All Products
Search
Document Center

E-MapReduce:Submit jobs through a cluster Gateway node

Last Updated:Jan 05, 2026

A Gateway node provides a unified, isolated entry point for submitting jobs for multiple users or applications. This method helps ensure the stability of core E-MapReduce (EMR) services. A Gateway node separates client workloads, such as job submissions, from the cluster's master nodes. This separation protects the stability of core components and lets you configure independent environments for different users.

Three Gateway deployment modes and selection guide

A Gateway is an EMR job submission isolation layer that provides the following core benefits:

  • Decoupling client workloads from core cluster services

    It separates client operations, such as spark-submit, hive -f, and yarn application, from the master or Resource Manager nodes.

  • Implementing multi-tenant environment isolation

    It lets you configure independent runtime environments for different users or departments.

  • Improving cluster stability and maintainability

    It prevents issues such as high-frequency submissions, script debugging, environment conflicts, or resource contention from affecting key services such as YARN ResourceManager and Hadoop Distributed File System (HDFS) NameNode.

EMR offers three Gateway modes. Each mode is suitable for different cluster types, versions, and architectural requirements.

Type

Supported cluster types and version requirements

Deployment method and key features

Scenarios and recommendations

Gateway node group
(Recommended)

Only the following clusters are supported:

  • DataLake and DataFlow clusters: EMR-5.10.1 and later

  • Custom clusters: EMR-5.17.1 and later

• Add a node group directly to an existing cluster. For more information, see Manage node groups.
• Automatically synchronizes client configurations from the associated cluster.



Recommended: Best for quickly adding a secure, isolated submission entry point to existing DataLake or DataFlow clusters. This option offers the lowest O&M costs and ensures high configuration consistency.

Gateway environment

Supports DataLake, DataFlow, Custom, and OLAP clusters

• Manually deploy on an ECS instance. For more information, see Use the EMR command-line interface (CLI) to customize a Gateway environment deployment.
• Provides a completely independent file system and runtime environment. You must manually synchronize client configurations from the associated cluster.

A standard alternative when a cluster does not support Gateway node groups.

Gateway cluster

Supports only Hadoop and Kafka clusters

  • Create a separate EMR cluster that contains only Gateway nodes. For more information, see Create a Gateway cluster.

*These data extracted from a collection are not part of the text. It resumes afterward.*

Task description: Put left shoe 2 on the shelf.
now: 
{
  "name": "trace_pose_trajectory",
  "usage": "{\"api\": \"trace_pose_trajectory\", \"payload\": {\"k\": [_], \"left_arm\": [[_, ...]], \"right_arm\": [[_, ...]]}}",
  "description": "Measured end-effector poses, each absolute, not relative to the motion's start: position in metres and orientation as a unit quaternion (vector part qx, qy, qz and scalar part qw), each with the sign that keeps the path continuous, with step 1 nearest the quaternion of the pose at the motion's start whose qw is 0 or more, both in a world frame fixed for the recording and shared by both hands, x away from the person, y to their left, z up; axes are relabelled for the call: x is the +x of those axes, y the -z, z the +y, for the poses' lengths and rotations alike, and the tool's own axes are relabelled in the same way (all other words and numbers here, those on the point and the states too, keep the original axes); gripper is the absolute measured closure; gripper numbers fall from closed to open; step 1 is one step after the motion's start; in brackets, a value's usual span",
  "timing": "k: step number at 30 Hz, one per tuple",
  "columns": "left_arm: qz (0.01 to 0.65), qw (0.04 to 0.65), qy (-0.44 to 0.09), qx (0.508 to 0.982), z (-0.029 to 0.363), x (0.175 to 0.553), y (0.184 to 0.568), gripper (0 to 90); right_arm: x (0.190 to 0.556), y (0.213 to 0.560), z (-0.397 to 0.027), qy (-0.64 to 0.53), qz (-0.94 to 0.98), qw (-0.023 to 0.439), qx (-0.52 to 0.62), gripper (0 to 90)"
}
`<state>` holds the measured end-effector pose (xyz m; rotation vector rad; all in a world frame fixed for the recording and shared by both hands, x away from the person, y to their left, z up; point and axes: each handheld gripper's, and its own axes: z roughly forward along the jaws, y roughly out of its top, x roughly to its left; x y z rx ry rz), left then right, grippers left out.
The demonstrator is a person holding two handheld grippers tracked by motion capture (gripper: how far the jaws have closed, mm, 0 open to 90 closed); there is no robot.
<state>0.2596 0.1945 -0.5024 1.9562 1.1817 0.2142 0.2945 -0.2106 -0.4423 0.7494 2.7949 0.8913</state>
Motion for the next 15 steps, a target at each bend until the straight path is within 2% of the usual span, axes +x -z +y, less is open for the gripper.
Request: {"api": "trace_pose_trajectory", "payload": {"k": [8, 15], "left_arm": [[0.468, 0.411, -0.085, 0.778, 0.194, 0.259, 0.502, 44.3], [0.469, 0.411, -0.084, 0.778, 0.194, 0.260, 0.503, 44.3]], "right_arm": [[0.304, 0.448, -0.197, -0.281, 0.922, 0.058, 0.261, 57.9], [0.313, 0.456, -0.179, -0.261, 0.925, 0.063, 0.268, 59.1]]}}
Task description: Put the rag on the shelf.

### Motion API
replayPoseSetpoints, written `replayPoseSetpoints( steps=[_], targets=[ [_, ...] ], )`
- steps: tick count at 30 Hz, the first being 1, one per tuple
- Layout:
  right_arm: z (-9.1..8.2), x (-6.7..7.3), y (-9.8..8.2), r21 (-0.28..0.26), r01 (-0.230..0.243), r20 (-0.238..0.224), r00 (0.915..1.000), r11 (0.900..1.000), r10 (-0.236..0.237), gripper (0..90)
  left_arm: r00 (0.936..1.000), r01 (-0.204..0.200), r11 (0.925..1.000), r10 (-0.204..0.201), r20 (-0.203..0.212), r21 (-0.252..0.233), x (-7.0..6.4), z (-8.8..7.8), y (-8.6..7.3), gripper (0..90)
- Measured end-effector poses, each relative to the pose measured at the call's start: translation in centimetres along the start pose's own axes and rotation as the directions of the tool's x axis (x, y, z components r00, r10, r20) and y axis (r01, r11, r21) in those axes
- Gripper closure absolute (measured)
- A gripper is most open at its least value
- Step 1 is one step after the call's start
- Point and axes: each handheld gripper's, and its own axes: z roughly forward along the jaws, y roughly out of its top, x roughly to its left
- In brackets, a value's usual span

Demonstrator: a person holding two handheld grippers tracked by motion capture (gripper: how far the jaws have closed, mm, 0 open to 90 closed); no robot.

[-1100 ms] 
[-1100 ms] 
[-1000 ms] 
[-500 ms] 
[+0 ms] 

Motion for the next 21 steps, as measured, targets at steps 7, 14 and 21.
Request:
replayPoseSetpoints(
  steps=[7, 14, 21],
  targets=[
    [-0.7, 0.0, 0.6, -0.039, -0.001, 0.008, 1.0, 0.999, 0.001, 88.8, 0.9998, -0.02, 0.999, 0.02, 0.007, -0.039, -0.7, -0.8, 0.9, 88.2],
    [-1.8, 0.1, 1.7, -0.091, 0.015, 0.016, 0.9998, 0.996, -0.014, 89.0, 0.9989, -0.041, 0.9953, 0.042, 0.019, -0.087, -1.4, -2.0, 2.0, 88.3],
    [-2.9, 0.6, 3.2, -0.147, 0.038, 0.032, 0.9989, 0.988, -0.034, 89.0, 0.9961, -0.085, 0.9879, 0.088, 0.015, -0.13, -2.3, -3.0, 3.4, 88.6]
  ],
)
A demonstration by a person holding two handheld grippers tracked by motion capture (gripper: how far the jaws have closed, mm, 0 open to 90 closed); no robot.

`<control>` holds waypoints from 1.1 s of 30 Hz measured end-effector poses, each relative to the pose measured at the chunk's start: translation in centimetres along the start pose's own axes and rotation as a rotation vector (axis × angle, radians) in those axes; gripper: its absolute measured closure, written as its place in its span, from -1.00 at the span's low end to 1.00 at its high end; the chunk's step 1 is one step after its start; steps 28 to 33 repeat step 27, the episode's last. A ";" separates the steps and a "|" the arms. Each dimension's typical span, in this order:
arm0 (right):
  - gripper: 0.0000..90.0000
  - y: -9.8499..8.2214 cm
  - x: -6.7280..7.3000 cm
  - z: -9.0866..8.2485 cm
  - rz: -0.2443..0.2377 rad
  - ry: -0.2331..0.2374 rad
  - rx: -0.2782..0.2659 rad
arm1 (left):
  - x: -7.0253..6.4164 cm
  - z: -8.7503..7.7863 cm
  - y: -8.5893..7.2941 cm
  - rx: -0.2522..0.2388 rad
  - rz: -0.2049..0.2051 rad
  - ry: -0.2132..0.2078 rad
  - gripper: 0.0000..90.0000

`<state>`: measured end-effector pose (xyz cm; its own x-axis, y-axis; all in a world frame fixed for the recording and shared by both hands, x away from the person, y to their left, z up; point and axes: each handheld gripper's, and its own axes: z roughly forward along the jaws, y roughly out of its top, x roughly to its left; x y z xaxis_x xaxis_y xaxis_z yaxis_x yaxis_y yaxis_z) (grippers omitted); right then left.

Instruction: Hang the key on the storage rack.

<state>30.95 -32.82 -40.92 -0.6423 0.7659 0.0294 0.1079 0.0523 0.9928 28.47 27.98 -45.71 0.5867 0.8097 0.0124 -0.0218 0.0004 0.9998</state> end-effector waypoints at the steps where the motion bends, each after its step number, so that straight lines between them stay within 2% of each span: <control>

  • Automatically synchronizes client configurations from the associated cluster.

Suitable for Hadoop and Kafka clusters.

Procedure

  1. Connect to the Gateway instance using Secure Shell (SSH). For more information, see Log on to a cluster.

  2. After connecting to the node using SSH, run the following command on the command line to submit and run a job. In this example, Spark 3.1.1 is used:

    spark-submit --class org.apache.spark.examples.SparkPi --master yarn --deploy-mode client --driver-memory 512m --num-executors 1 --executor-memory 1g --executor-cores 2 /opt/apps/SPARK3/spark-current/examples/jars/spark-examples_2.12-3.1.1.jar 10
    Note

    spark-examples_2.12-3.1.1.jar is the name of the JAR package in the cluster. You can log on to the cluster and find the package in the /opt/apps/SPARK3/spark-current/examples/jars path.

  3. View the job details. After submitting a job, you can view its details on the YARN web UI. The following steps provide a brief description:

    1. Enable port 8443. For more information, see Manage security groups.

    2. Add a user. For more information, see OpenLDAP user management.

      To access the YARN web UI using your Knox account, you must obtain the username and password of the Knox account.

    3. On the EMR on ECS page, click Cluster Services in the row of the target cluster.

    4. Click the Access Links and Ports tab.

    5. Click the public link in the YARN UI row.

      Use the added user for logon authentication and access the YARN web UI.

    6. On the All Applications page, click the ID of the target job to view its details.

      Hadoop控制台